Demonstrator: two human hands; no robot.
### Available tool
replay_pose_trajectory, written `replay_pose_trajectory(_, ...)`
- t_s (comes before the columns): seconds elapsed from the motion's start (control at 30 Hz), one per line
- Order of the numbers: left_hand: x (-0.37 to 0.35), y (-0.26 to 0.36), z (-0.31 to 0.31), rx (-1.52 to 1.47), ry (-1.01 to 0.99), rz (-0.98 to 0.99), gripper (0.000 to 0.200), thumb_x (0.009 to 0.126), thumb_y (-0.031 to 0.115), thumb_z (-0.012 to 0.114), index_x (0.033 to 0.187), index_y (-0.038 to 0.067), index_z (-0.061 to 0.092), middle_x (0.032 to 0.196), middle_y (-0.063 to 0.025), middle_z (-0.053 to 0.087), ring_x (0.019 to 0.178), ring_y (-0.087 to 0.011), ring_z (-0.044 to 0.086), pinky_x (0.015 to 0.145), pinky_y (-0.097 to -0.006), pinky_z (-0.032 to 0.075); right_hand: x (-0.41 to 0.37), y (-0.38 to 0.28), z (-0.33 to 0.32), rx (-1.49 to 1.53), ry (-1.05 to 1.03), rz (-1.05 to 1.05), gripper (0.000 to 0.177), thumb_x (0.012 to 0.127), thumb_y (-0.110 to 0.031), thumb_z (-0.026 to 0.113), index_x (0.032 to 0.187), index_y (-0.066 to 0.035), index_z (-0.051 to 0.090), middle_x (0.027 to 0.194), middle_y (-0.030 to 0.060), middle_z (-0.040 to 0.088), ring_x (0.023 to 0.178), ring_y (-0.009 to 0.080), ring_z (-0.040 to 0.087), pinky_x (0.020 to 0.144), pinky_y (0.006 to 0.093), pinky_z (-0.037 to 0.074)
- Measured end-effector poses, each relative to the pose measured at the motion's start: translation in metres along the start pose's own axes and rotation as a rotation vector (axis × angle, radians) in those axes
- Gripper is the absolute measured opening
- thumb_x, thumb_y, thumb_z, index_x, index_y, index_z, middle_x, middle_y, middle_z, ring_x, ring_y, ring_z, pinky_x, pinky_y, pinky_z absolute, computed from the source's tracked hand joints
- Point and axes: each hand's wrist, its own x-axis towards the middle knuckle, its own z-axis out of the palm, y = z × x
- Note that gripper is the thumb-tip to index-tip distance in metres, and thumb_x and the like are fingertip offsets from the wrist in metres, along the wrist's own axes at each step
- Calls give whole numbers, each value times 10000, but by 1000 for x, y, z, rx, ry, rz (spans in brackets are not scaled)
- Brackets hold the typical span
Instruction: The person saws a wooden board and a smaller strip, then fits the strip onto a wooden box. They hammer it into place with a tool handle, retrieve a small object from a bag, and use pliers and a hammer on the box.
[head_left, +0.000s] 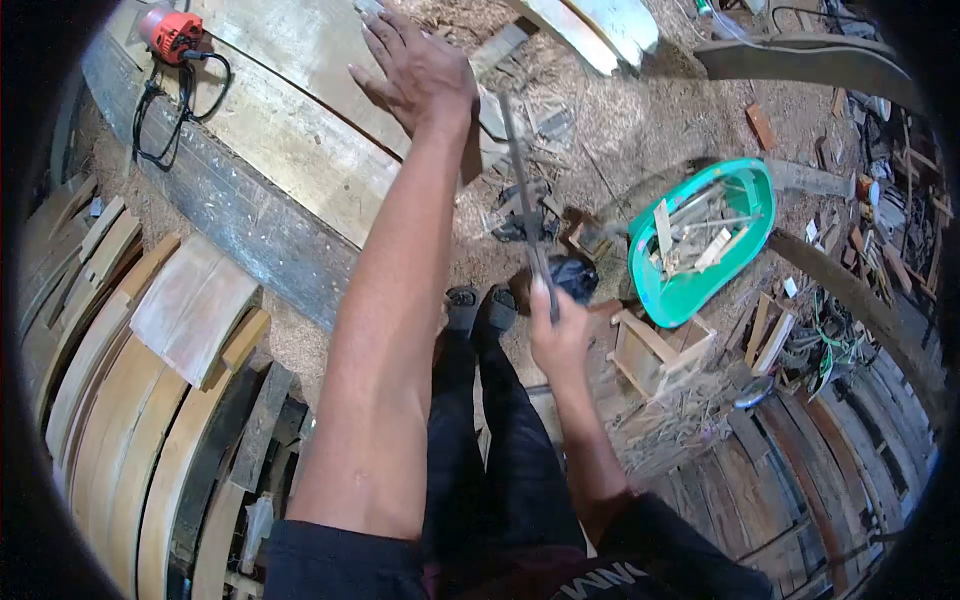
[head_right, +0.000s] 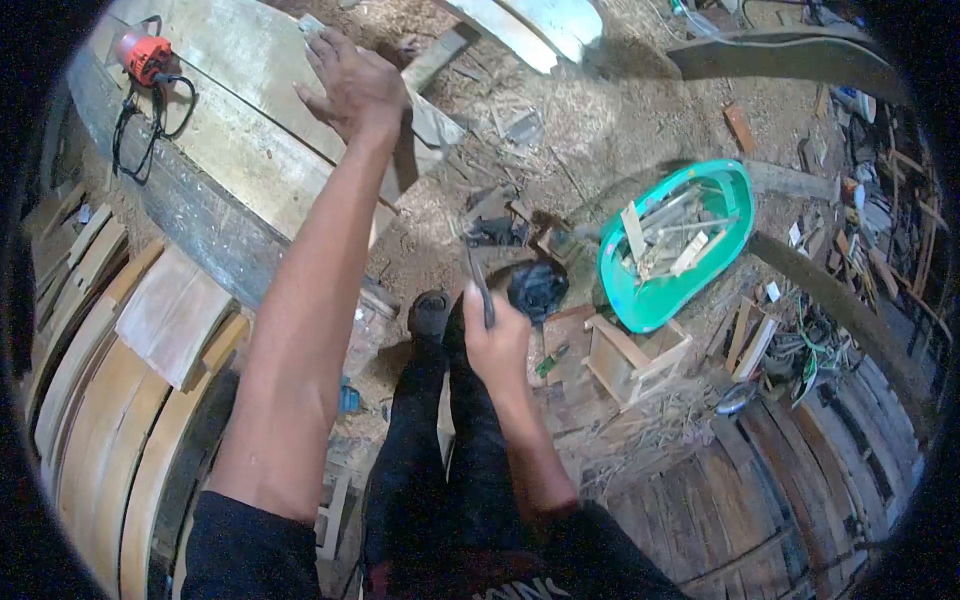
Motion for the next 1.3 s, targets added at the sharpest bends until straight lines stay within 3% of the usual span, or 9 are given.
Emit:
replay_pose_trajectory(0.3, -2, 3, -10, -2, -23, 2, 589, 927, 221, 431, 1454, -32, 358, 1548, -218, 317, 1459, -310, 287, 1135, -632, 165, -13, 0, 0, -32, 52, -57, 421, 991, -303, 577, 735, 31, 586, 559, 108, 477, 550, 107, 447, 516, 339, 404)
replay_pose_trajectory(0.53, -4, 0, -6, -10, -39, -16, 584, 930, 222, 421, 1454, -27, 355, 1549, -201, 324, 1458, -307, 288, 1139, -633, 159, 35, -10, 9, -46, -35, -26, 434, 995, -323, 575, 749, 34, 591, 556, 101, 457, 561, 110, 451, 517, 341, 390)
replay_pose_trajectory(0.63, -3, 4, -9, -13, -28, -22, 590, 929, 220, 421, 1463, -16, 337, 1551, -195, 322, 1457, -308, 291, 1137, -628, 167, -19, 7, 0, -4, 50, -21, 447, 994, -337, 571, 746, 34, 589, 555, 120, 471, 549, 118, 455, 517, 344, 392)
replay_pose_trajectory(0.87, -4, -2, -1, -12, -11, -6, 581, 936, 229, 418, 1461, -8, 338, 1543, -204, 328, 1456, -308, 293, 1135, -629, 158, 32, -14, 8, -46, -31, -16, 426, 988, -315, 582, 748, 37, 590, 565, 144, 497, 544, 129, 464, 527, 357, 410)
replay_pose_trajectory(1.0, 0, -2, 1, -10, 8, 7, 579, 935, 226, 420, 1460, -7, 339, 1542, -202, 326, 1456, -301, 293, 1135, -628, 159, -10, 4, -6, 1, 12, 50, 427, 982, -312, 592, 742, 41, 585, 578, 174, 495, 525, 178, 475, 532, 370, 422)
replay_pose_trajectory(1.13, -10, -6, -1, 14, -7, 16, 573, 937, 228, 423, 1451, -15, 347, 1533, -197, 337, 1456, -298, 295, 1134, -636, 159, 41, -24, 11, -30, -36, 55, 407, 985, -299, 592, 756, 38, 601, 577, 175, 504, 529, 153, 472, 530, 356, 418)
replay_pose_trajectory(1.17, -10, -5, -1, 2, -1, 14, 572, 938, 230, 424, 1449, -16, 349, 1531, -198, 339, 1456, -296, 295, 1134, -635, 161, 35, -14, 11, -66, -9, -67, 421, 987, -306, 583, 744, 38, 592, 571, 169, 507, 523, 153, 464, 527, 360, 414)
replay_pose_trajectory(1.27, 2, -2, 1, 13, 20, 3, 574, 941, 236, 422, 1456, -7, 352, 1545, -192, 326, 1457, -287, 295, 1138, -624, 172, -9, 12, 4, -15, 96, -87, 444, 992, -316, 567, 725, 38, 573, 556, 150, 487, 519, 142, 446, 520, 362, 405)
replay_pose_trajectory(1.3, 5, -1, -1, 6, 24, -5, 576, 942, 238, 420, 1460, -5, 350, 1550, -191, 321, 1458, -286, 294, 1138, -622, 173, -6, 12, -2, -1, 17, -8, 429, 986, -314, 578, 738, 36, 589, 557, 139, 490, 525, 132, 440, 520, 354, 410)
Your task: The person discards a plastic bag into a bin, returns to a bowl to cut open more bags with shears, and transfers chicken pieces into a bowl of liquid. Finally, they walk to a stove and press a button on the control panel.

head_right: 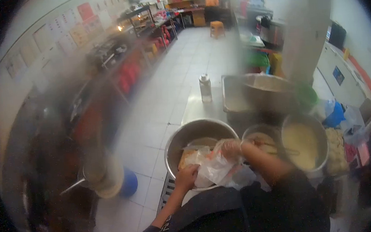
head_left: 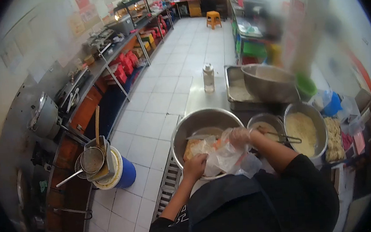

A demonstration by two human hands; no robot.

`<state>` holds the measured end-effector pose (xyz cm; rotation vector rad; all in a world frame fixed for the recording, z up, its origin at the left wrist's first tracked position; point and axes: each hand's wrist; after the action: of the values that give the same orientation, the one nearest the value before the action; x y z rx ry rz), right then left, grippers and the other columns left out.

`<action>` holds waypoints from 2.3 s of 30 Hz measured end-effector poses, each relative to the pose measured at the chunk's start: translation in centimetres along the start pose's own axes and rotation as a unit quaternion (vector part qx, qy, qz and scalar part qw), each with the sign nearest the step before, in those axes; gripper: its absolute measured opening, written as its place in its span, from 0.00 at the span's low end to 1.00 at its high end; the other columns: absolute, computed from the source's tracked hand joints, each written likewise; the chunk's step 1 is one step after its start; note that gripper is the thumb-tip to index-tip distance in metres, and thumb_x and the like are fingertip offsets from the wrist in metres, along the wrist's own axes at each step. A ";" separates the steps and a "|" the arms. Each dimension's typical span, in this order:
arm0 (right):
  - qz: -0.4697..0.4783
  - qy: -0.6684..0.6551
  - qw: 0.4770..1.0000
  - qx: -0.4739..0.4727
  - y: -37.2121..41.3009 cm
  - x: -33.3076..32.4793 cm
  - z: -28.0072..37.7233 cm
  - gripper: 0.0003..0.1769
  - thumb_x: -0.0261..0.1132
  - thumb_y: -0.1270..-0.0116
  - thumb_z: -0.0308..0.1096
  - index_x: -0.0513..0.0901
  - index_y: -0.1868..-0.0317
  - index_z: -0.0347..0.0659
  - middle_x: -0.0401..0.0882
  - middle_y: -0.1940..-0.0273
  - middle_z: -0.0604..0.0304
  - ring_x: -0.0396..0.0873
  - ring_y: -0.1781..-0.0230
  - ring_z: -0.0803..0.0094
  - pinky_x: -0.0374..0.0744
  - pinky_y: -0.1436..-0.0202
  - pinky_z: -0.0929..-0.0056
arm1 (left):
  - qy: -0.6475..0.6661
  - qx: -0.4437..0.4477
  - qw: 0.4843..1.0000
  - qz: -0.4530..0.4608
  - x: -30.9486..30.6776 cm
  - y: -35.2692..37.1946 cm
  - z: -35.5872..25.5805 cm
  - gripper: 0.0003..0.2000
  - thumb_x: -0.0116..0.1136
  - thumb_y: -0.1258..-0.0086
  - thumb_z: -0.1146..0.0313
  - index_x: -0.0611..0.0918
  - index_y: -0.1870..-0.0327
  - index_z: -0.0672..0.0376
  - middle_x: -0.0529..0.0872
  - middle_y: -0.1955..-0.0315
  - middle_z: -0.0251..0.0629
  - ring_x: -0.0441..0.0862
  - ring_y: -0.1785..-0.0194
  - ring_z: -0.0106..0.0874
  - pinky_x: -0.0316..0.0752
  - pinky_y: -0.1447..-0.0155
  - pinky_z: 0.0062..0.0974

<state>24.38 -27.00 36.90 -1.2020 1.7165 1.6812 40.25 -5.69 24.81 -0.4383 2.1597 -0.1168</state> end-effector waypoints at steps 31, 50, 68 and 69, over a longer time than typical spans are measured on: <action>0.022 -0.653 0.731 0.200 -5.0 8.2 4.3 0.13 0.68 0.43 0.32 0.81 0.57 0.42 0.82 0.66 0.56 0.85 0.67 0.66 0.83 0.72 0.66 | 0.012 0.024 1.000 0.005 0.0 -0.2 0.0 0.11 0.57 0.31 0.70 0.84 0.50 0.59 0.88 0.56 0.43 0.85 0.53 0.45 0.79 0.52 0.40; -0.185 -0.770 0.597 0.129 -0.2 9.5 2.7 0.14 0.71 0.38 0.30 0.70 0.65 0.46 0.80 0.63 0.64 0.79 0.57 0.74 0.77 0.52 0.78 | 0.027 -0.105 0.992 -0.057 -0.5 0.0 -0.3 0.13 0.56 0.33 0.71 0.86 0.50 0.57 0.89 0.60 0.47 0.86 0.57 0.49 0.80 0.54 0.42; -0.317 -0.543 0.648 0.431 12.9 8.1 1.1 0.15 0.66 0.34 0.31 0.83 0.47 0.39 0.86 0.59 0.58 0.84 0.58 0.72 0.81 0.54 0.73 | 0.023 -0.062 0.995 -0.075 0.3 0.1 -0.2 0.11 0.55 0.34 0.76 0.84 0.52 0.58 0.89 0.67 0.41 0.87 0.62 0.43 0.80 0.59 0.37; -0.315 -0.528 0.666 0.422 12.8 7.6 1.2 0.15 0.65 0.34 0.32 0.84 0.48 0.38 0.86 0.59 0.56 0.85 0.58 0.70 0.81 0.54 0.72 | 0.025 -0.065 0.995 -0.074 0.3 0.0 -0.2 0.10 0.55 0.33 0.75 0.84 0.53 0.58 0.89 0.67 0.41 0.87 0.62 0.43 0.80 0.59 0.37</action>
<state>9.65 -29.44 37.74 -0.1465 0.8745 0.6360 39.89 -5.79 24.66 -0.6782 2.1907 -0.0703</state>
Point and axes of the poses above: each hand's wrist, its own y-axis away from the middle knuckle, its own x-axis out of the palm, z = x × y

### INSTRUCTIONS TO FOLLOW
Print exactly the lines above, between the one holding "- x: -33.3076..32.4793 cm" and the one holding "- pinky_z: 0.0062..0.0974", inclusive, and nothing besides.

### YOUR RESPONSE
  - x: -33.3076..32.4793 cm
  - z: -28.0072..37.7233 cm
  - gripper: 0.0003..0.1769
  - thumb_x: -0.0261..0.1132
  - thumb_y: -0.1270..-0.0116
  - thumb_z: -0.0308..0.1096
  - index_x: -0.0513..0.0901
  - index_y: -0.1868..-0.0317
  - index_z: -0.0347..0.0659
  - middle_x: -0.0401..0.0882
  - middle_y: -0.1940..-0.0273
  - middle_z: -0.0604..0.0304
  - ring_x: -0.0396..0.0873
  - ring_y: -0.1781..-0.0230
  - ring_z: -0.0803..0.0094
  - pinky_x: -0.0374..0.0744
  - pinky_y: -0.1436..-0.0202
  - pinky_z: -0.0929..-0.0056
arm1 (left):
  - qy: -0.6475..0.6661
  - qx: -0.4437..0.4477
  - qw: 0.4843..1.0000
  - qz: -0.4530..0.4608
  - x: -30.9486..30.6776 cm
  - y: -35.2692..37.1946 cm
  - z: -35.5872..25.5805 cm
  - gripper: 0.0003..0.2000
  - thumb_x: -0.0116..0.1136
  - thumb_y: -0.1258..-0.0086
  - thumb_z: -0.1146..0.0313
  - index_x: -0.0611..0.0918
  - index_y: -0.1870..-0.0327
  - index_z: -0.0672..0.0376
  - middle_x: -0.0529..0.0872
  - middle_y: -0.1955..-0.0315
  - middle_z: -0.0251..0.0629
  - ring_x: -0.0441..0.0862
  - ring_y: -0.1785..-0.0194
  - ring_z: -0.0106..0.0874
  - pinky_x: -0.0316..0.0752
  - pinky_y: -0.1447..-0.0155
  - pinky_z: 0.0062..0.0974

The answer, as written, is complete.